Don't underestimate "esa señora"


When San Juan mayor Carmen Yulín Cruz ran for office in 2012, the longtime incumbent dismissed her during the campaign as nothing more than "esa señora." But "that woman" had already enjoyed a successful stateside corporate career, worked as a mayoral adviser when she moved back to the island in 1992, and served in Puerto Rico's House of Reps starting in 2008. 

In a news conference last Friday, she took the President to task for his and the
 federal government's disaster tepid relief response, and then Twitter happened. Of course. 

Her left-wing politics in the Popular Democratic Party help explain Cruz' fearlessness toward the Trump administration, which has contrasted more diplomatic messaging from the Puerto Rican governor and other officials. [Vox has an excellent primer on Hurricane Maria + Puerto Rico, btw.]

Meanwhile, the White House
tempertantrump against Cruz also spotlights the deeper, unnatural disasters wrought by colonialism. Ever since 1898 and despite a history of militant activism, Puerto Rico remains a U.S. commonwealth, and residents enjoy a hodge-podge of limited rights as American citizens. But even though Puerto Rican statehood polls favorably, the 51st American state probably isn't going to happen anytime soon.
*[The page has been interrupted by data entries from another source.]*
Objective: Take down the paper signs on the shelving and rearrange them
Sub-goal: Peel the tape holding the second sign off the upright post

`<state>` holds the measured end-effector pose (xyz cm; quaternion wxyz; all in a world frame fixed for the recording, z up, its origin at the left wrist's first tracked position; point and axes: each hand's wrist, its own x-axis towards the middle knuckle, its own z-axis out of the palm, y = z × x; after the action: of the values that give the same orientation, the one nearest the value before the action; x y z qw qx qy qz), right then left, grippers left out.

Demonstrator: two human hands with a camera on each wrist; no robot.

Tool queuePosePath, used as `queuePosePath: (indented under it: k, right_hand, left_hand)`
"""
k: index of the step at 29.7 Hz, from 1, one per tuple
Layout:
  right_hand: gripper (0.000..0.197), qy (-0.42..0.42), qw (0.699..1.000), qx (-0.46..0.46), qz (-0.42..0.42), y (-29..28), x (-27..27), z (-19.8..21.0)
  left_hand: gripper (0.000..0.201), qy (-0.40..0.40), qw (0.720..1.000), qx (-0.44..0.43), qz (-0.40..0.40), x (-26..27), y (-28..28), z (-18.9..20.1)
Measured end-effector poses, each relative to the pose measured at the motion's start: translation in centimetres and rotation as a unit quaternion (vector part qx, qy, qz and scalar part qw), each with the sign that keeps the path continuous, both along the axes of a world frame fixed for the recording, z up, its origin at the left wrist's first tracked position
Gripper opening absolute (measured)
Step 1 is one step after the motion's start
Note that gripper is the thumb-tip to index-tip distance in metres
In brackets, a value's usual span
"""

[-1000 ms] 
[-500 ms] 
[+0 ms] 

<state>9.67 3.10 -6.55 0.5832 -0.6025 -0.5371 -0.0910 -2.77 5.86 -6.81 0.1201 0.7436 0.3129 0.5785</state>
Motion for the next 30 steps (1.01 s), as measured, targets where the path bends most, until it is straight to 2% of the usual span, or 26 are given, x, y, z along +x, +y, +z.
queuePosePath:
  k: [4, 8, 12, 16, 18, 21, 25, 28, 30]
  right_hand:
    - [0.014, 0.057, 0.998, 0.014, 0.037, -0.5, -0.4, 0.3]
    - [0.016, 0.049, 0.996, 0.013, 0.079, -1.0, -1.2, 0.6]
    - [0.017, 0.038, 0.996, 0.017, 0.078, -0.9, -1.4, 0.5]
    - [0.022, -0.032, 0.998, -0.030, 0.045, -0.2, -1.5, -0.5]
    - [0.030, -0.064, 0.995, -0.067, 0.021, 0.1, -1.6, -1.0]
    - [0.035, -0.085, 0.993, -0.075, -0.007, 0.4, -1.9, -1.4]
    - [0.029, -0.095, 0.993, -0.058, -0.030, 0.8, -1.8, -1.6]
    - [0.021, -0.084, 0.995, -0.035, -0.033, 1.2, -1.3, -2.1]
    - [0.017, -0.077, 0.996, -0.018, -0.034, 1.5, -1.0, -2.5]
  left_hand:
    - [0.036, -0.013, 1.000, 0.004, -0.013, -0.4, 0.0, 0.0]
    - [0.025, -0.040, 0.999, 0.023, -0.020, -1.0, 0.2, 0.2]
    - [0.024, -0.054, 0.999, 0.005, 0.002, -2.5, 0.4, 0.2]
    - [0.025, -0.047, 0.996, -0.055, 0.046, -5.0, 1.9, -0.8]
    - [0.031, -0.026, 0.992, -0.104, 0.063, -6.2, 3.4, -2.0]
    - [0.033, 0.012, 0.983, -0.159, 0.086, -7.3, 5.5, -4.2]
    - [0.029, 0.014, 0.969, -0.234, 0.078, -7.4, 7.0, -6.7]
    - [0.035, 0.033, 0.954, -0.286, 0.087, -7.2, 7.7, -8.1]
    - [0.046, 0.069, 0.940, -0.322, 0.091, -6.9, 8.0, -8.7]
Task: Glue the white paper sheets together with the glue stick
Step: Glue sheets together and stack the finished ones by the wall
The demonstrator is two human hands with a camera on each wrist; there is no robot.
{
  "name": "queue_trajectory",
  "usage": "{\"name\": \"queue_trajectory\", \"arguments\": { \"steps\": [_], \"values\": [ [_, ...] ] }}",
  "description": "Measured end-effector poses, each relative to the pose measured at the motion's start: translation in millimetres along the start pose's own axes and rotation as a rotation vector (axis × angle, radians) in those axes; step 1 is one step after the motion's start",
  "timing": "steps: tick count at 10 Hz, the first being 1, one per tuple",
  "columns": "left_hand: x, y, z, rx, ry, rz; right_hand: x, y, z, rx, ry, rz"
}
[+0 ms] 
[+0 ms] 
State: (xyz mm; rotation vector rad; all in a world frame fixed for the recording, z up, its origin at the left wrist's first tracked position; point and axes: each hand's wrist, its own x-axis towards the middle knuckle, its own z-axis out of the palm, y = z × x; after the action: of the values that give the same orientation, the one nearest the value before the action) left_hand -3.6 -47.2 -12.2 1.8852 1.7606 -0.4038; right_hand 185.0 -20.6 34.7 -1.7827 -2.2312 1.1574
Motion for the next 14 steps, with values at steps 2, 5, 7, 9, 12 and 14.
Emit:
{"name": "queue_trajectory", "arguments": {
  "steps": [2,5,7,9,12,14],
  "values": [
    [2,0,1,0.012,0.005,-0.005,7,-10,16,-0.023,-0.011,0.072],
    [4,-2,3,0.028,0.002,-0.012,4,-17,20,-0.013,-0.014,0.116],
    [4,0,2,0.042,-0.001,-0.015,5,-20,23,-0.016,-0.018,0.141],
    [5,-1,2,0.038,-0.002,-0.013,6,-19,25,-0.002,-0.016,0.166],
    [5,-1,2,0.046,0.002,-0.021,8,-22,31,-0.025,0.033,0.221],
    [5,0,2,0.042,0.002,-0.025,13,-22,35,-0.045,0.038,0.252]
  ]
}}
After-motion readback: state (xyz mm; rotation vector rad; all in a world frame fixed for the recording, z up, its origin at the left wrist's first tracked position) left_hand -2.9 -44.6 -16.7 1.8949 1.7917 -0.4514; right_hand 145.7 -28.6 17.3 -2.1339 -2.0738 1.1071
Mayor Cruz, however, favors full sovereignty vs. statehood, a platform that directs counters the White House's America-first grandstanding. “The issue of eradicating colonialism is extremely important, not only for us as a country that’s going through very hard times, but for the US which has been a beacon of freedom around the world, or at least has portrayed itself as that,” Cruz told The Guardian in June.“You don’t fight injustice by asking to become part of the system that committed the injustice against you in the first place. That’s like a freed slave striving to become a slave owner.”

As Puerto Rican Supreme Court Justice Sonia Sotomayor famously said: "I would hope that a wise Latina woman with the richness of her experiences would more often than not reach a better conclusion than a white male who hasn't lived that life."